[Start of Attachment]

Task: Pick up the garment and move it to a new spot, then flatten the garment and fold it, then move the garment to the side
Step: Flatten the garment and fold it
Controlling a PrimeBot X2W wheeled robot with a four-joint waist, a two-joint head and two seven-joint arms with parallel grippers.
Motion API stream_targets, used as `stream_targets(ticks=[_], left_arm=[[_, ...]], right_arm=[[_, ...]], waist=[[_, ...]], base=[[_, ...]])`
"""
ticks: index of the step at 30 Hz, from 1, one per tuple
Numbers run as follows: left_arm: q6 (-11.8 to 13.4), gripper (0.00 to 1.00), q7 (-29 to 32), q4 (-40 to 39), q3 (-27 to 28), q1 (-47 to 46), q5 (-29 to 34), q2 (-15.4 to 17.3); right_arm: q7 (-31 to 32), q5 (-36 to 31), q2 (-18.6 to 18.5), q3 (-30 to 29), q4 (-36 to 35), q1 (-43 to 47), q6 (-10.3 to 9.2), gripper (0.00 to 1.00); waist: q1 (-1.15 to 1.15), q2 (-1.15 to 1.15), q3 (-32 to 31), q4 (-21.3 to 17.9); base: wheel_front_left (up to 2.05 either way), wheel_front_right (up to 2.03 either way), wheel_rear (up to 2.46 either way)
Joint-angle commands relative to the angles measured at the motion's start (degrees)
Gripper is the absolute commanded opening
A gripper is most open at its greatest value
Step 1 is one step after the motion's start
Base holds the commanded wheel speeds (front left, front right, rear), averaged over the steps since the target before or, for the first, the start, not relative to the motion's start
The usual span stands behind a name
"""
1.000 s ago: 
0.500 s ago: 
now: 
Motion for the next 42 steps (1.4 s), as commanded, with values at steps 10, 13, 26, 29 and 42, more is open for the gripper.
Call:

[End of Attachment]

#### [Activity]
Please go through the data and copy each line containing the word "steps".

#### [Response to the task]
Base holds the commanded wheel speeds (front left, front right, rear), averaged over the steps since the target before or, for the first, the start, not relative to the motion's start
Motion for the next 42 steps (1.4 s), as commanded, with values at steps 10, 13, 26, 29 and 42, more is open for the gripper.

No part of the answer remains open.